Only lines with the string "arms" matter here; gather them from the material below.

---------- Dataset content

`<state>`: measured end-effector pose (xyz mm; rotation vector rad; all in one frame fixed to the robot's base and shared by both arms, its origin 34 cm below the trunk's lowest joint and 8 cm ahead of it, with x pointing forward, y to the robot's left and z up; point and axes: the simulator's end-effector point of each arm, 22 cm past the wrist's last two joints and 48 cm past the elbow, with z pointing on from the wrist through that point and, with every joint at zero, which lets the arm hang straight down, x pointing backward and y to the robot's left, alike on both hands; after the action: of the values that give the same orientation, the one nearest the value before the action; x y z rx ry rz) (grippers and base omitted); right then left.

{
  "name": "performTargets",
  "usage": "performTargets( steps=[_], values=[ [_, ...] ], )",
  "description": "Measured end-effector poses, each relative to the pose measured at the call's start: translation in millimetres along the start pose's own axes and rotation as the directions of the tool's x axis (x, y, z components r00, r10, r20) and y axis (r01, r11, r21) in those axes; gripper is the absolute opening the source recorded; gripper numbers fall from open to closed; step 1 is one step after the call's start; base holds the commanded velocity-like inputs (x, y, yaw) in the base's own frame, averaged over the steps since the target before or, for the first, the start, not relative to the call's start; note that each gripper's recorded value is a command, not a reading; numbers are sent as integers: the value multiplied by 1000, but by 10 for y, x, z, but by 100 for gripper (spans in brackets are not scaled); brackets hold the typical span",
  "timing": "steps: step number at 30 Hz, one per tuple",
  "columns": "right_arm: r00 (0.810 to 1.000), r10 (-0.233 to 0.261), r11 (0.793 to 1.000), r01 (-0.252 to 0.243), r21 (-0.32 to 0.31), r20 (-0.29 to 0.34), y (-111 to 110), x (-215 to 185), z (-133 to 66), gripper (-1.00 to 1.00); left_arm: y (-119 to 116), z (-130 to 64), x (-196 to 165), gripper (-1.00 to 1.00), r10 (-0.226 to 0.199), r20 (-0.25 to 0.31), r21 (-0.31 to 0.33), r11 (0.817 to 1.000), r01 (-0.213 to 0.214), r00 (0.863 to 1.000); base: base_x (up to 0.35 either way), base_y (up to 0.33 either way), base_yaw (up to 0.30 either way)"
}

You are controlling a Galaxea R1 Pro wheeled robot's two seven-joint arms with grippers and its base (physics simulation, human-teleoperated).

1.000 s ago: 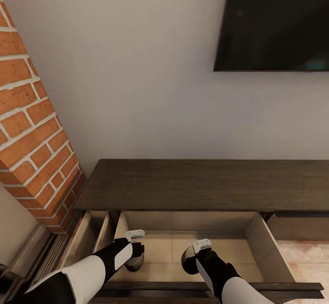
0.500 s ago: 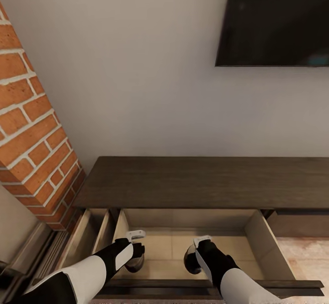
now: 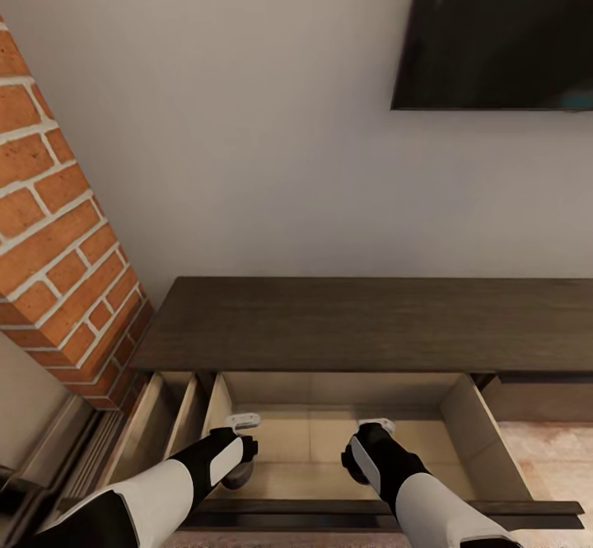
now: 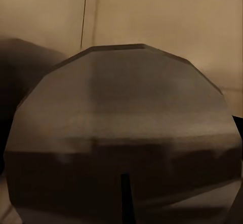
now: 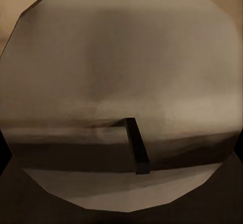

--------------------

Exercise answer:
`<state>`: measured end-effector pose (xyz mm; rotation vector rad; all in one frame fixed to the robot's base and shared by both arms, its origin 34 cm below the trunk's lowest joint and 8 cm ahead of it, with x pointing forward, y to the robot's left and z up; point and axes: the simulator's end-effector point of each arm, 22 cm past the wrist's last two joints and 48 cm past the elbow, with z pointing on from the wrist through that point and, with every joint at zero, which lets the arm hang straight down, x pointing backward and y to the robot's left, alike on both hands; after the action: of the values that give the same orientation, the one nearest the value before the action; x y z rx ry rz) (grippers and base omitted); right then left.
You are controlling a Galaxea R1 Pro wheeled robot's two seven-joint arms with grippers and its base (physics simulation, human-teleoperated).

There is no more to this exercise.